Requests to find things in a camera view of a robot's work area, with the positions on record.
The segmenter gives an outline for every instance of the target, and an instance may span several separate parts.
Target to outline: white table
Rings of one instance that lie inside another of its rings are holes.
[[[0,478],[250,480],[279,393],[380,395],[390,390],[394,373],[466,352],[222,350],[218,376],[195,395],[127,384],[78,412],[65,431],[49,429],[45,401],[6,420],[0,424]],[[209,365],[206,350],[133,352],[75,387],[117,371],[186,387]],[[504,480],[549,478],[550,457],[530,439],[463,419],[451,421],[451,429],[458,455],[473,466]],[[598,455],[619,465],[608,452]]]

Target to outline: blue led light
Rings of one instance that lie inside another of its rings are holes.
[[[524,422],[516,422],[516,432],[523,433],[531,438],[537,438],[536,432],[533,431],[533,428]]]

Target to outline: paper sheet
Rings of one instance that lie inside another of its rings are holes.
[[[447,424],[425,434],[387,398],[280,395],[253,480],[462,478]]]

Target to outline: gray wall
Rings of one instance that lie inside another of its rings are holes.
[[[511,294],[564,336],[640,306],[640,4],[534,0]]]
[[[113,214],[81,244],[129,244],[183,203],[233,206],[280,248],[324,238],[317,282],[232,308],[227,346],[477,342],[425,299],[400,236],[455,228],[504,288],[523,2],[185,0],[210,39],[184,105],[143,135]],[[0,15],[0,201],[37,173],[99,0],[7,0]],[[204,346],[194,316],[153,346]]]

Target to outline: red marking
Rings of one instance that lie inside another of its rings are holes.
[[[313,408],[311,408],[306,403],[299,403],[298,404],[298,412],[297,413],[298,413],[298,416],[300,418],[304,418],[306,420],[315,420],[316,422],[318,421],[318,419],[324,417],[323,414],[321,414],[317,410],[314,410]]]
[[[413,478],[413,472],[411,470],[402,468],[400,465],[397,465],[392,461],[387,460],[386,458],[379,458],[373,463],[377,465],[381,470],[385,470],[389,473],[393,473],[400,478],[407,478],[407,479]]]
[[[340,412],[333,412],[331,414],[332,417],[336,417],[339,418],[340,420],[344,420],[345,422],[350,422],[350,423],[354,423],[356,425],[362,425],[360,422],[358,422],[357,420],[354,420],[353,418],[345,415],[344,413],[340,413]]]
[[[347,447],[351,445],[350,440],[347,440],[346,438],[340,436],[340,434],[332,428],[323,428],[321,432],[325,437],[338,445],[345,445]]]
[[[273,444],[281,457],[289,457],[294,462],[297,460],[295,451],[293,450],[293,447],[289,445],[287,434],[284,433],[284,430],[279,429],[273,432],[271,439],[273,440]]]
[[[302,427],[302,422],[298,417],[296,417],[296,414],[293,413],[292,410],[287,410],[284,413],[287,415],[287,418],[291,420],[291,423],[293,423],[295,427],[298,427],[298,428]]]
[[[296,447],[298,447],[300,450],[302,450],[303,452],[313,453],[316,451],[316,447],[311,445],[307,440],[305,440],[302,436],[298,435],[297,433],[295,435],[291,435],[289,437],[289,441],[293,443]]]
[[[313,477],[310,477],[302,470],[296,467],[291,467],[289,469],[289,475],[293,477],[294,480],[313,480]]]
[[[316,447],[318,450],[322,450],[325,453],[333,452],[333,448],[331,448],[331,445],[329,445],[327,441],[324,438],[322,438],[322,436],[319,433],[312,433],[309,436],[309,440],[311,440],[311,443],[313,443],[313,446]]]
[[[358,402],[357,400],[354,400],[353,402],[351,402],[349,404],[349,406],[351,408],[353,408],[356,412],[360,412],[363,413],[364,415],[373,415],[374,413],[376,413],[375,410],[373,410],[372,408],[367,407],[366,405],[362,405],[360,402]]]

.....

TASK DESCRIPTION: Restate the listing word for word, but only from its first line through the line with "Target to outline: red marking", keeping both end lines.

EXPECTED ANSWER:
Requests to find things in a camera view of a robot's work area, with the positions on record.
The segmenter gives an outline for every instance of the target, and an instance may span several separate parts.
Target to outline: white table
Rings of one instance that lie inside another of its rings are holes.
[[[0,478],[250,480],[279,393],[380,395],[390,390],[394,373],[466,352],[222,350],[218,376],[195,395],[127,384],[78,412],[65,431],[49,429],[45,401],[6,420],[0,424]],[[209,365],[206,350],[133,352],[75,387],[117,371],[186,387]],[[504,480],[549,478],[550,457],[530,439],[463,419],[451,421],[451,429],[458,455],[473,466]],[[598,455],[619,465],[608,452]]]

Target to outline: blue led light
Rings of one instance that lie inside another of its rings are holes.
[[[524,422],[516,422],[516,432],[523,433],[531,438],[537,438],[536,432],[533,431],[533,428]]]

Target to outline: paper sheet
Rings of one instance that lie inside another of its rings are holes.
[[[447,424],[425,434],[387,398],[280,395],[253,480],[462,478]]]

Target to outline: gray wall
Rings of one instance that lie inside another of its rings are holes.
[[[511,294],[564,336],[640,306],[640,4],[534,0]]]
[[[113,214],[81,244],[129,244],[183,203],[233,206],[280,248],[324,238],[317,282],[232,308],[227,346],[477,342],[425,299],[400,236],[455,228],[504,288],[523,2],[185,0],[210,39],[184,105],[143,135]],[[0,15],[0,201],[37,173],[99,0],[7,0]],[[204,346],[194,316],[153,346]]]

Target to outline: red marking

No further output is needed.